> _EXERCISE BRIEF_: Transcribe the entire listing below exactly.

> _DATA SEGMENT_:
══════════════════════════════

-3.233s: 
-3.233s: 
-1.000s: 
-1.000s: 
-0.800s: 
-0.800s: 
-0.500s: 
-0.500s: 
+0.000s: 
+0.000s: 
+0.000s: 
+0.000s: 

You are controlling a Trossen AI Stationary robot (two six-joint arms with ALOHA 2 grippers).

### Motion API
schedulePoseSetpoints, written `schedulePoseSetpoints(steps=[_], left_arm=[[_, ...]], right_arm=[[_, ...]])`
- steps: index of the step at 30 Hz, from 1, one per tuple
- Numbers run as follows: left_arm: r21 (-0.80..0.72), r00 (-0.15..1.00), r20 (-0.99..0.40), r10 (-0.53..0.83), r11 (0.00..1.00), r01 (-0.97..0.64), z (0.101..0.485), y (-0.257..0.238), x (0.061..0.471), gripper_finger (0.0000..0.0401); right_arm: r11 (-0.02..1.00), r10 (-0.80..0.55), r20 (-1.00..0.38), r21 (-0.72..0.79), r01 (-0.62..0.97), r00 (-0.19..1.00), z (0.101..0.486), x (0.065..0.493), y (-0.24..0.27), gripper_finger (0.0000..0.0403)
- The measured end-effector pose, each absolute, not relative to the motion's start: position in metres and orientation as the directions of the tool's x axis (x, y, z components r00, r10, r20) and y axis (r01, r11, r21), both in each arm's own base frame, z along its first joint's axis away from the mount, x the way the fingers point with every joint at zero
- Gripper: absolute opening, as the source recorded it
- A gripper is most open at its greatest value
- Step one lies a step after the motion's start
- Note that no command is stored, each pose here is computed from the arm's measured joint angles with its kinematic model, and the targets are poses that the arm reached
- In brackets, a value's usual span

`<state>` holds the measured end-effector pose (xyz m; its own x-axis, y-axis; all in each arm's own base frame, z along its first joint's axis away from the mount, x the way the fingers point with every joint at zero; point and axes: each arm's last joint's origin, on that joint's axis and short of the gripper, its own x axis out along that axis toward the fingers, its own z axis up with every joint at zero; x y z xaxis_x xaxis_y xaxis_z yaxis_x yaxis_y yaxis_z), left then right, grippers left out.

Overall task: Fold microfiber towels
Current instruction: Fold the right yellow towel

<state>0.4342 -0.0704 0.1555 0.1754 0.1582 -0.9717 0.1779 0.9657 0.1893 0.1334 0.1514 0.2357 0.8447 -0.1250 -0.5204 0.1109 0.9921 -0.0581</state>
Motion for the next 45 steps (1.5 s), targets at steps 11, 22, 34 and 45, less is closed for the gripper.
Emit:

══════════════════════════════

> _SOLUTION_:
-3.233s: 
-3.233s: 
-1.000s: 
-1.000s: 
-0.800s: 
-0.800s: 
-0.500s: 
-0.500s: 
+0.000s: 
+0.000s: 
+0.000s: 
+0.000s: 

You are controlling a Trossen AI Stationary robot (two six-joint arms with ALOHA 2 grippers).

### Motion API
schedulePoseSetpoints, written `schedulePoseSetpoints(steps=[_], left_arm=[[_, ...]], right_arm=[[_, ...]])`
- steps: index of the step at 30 Hz, from 1, one per tuple
- Numbers run as follows: left_arm: r21 (-0.80..0.72), r00 (-0.15..1.00), r20 (-0.99..0.40), r10 (-0.53..0.83), r11 (0.00..1.00), r01 (-0.97..0.64), z (0.101..0.485), y (-0.257..0.238), x (0.061..0.471), gripper_finger (0.0000..0.0401); right_arm: r11 (-0.02..1.00), r10 (-0.80..0.55), r20 (-1.00..0.38), r21 (-0.72..0.79), r01 (-0.62..0.97), r00 (-0.19..1.00), z (0.101..0.486), x (0.065..0.493), y (-0.24..0.27), gripper_finger (0.0000..0.0403)
- The measured end-effector pose, each absolute, not relative to the motion's start: position in metres and orientation as the directions of the tool's x axis (x, y, z components r00, r10, r20) and y axis (r01, r11, r21), both in each arm's own base frame, z along its first joint's axis away from the mount, x the way the fingers point with every joint at zero
- Gripper: absolute opening, as the source recorded it
- A gripper is most open at its greatest value
- Step one lies a step after the motion's start
- Note that no command is stored, each pose here is computed from the arm's measured joint angles with its kinematic model, and the targets are poses that the arm reached
- In brackets, a value's usual span

`<state>` holds the measured end-effector pose (xyz m; its own x-axis, y-axis; all in each arm's own base frame, z along its first joint's axis away from the mount, x the way the fingers point with every joint at zero; point and axes: each arm's last joint's origin, on that joint's axis and short of the gripper, its own x axis out along that axis toward the fingers, its own z axis up with every joint at zero; x y z xaxis_x xaxis_y xaxis_z yaxis_x yaxis_y yaxis_z), left then right, grippers left out.

Overall task: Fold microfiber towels
Current instruction: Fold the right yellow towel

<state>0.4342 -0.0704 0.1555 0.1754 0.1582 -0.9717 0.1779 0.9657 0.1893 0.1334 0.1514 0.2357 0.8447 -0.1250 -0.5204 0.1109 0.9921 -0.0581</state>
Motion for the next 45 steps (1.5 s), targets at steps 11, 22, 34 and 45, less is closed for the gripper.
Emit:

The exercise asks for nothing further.